• [WHAT TO WORK ON]
Wherever a line in the data below holds "robot", copy that line.

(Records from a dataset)
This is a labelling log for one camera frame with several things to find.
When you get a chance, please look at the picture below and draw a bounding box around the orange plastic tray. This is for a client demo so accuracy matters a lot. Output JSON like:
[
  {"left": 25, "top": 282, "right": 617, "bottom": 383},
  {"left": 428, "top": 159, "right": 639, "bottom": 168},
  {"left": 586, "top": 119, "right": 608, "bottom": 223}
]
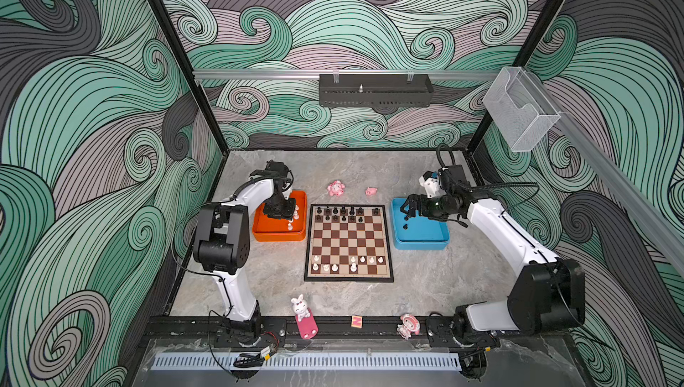
[{"left": 252, "top": 190, "right": 308, "bottom": 242}]

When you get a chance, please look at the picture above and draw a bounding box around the black wall shelf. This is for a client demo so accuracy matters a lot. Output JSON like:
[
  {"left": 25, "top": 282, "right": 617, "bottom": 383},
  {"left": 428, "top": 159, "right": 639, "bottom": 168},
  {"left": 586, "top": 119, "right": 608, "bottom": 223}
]
[{"left": 318, "top": 74, "right": 435, "bottom": 114}]

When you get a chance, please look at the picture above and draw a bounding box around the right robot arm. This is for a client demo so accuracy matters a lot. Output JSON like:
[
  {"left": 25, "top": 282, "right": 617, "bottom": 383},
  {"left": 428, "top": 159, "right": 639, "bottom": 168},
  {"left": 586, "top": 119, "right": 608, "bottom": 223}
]
[{"left": 400, "top": 161, "right": 586, "bottom": 339}]

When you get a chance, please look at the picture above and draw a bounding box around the pink kitty toy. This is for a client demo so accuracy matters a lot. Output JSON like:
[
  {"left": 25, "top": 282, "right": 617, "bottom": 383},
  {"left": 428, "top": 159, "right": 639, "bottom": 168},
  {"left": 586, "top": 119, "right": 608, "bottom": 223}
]
[{"left": 327, "top": 181, "right": 346, "bottom": 197}]

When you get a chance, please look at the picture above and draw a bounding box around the white rabbit figure pink base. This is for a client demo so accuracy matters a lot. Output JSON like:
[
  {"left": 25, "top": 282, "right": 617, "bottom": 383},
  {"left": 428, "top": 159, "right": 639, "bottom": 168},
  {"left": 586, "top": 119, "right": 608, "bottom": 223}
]
[{"left": 291, "top": 294, "right": 319, "bottom": 340}]

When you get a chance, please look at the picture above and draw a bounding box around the pink haired doll figure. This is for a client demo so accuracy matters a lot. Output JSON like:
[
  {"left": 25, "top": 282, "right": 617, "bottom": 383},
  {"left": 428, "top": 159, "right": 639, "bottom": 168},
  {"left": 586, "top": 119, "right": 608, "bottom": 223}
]
[{"left": 397, "top": 313, "right": 420, "bottom": 340}]

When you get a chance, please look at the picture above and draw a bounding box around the white slotted cable duct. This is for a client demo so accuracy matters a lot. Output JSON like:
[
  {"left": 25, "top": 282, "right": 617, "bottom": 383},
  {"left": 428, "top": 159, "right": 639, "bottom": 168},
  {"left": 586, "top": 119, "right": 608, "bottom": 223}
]
[{"left": 151, "top": 352, "right": 461, "bottom": 372}]

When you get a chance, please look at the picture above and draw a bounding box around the clear acrylic wall box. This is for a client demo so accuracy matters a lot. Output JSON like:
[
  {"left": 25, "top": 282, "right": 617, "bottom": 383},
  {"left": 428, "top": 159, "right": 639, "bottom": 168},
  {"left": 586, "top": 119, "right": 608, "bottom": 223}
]
[{"left": 483, "top": 67, "right": 560, "bottom": 153}]

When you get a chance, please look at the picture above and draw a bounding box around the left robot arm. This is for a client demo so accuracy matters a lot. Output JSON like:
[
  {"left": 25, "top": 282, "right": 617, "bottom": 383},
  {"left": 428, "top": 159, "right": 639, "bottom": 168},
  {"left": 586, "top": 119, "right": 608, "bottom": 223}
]
[{"left": 192, "top": 160, "right": 297, "bottom": 338}]

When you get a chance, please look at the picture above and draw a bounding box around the blue plastic tray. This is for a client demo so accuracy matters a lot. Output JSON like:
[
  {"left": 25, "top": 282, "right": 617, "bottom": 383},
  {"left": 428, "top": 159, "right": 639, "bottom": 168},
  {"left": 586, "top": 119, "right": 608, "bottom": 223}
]
[{"left": 390, "top": 198, "right": 451, "bottom": 251}]

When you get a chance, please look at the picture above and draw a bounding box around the chess board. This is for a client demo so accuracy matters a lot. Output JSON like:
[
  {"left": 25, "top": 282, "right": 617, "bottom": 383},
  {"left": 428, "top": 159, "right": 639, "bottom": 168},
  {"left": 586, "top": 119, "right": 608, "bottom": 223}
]
[{"left": 304, "top": 204, "right": 395, "bottom": 283}]

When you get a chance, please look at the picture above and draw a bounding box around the wooden letter block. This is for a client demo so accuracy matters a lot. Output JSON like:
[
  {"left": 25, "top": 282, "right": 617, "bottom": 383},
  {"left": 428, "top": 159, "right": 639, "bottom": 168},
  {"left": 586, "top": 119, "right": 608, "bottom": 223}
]
[{"left": 351, "top": 315, "right": 363, "bottom": 329}]

• [ANSWER TO THE PROBLEM]
When you get a chance, please look at the picture above and draw a bounding box around the right robot arm. This is for a client demo so accuracy matters a lot. Output JSON like:
When you get a chance, please look at the picture above and draw a bounding box around the left robot arm. This is for a client demo so accuracy matters a lot. Output JSON like:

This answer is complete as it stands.